Persons with comorbid conditions were more likely to die from COVID-19 than persons without comorbid conditions. While 18.6 percent of North Dakotans with suspected or confirmed COVID-19 had at least one comorbid condition, 57.1 percent of those who died had at least one. Furthermore, 38.4 percent of those who died had two or more comorbid conditions despite persons with multiple comorbidities accounting for 6.2 percent of North Dakotans who were suspected or confirmed to have contracted COVID-19. Among individuals with one of the nine categories of comorbid conditions recorded by the NDDoH, persons with asthma were the least likely to die from COVID-19, with less than 0.8 percent of those who reported asthma as a comorbid condition dying. Persons with renal diseases and emphysema and COPD were the most likely to die from COVID-19, with 15.1 percent of those who reportedly had renal disease as a comorbidity and 15 percent of those who had emphysema and COPD ultimately succumbing to COVID-19. For a complete list of comorbidity categories and their associated COVID-19 mortality rates, see Table 2.

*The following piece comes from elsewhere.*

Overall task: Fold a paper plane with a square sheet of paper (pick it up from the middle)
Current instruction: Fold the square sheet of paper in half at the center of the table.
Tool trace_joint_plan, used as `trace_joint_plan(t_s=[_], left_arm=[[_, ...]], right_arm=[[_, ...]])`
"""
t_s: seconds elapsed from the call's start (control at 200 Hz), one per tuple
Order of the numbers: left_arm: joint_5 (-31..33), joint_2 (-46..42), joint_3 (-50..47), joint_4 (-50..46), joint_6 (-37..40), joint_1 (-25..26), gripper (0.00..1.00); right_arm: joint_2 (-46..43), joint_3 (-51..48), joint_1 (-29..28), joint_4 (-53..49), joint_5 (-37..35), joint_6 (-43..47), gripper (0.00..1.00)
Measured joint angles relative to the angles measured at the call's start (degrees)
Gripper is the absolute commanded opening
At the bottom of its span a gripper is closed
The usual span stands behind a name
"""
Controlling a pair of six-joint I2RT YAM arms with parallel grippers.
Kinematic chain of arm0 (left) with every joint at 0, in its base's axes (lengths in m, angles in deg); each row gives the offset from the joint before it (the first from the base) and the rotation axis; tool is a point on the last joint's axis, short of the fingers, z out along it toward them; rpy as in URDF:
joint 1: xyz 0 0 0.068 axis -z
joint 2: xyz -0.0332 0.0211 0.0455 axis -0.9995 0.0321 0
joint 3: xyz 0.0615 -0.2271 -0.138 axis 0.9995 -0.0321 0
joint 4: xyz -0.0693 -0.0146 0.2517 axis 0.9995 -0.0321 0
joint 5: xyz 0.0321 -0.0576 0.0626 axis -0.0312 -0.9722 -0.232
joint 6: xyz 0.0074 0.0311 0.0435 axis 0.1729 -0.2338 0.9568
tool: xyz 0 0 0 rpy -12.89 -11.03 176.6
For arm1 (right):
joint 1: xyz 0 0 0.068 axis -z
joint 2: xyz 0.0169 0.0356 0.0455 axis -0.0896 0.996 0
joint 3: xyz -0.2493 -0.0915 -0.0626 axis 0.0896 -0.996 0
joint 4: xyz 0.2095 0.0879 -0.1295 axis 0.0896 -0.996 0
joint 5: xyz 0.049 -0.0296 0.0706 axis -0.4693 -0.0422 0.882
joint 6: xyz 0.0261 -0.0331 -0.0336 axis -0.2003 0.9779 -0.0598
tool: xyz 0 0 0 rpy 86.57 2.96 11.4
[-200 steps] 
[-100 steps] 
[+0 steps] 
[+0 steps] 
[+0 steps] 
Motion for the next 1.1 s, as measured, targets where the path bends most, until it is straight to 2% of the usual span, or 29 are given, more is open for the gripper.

According to the Centers for Disease Control and Prevention, COVID-19 was the third most prevalent cause of death in the state of North Dakota in 2021 (CDC). Data provided by the North Dakota Department of Health to the Center for Social Research at North Dakota State University indicates 2,121 persons living in North Dakota died of COVID-19 between March 11th, 2020 and February 13th, 2022. This means that 0.25 percent of all North Dakotans died from COVID-19 during that time frame, and roughly one percent of all North Dakotans who were confirmed or suspected to have contracted COVID-19 during that time frame ultimately succumbed to the disease.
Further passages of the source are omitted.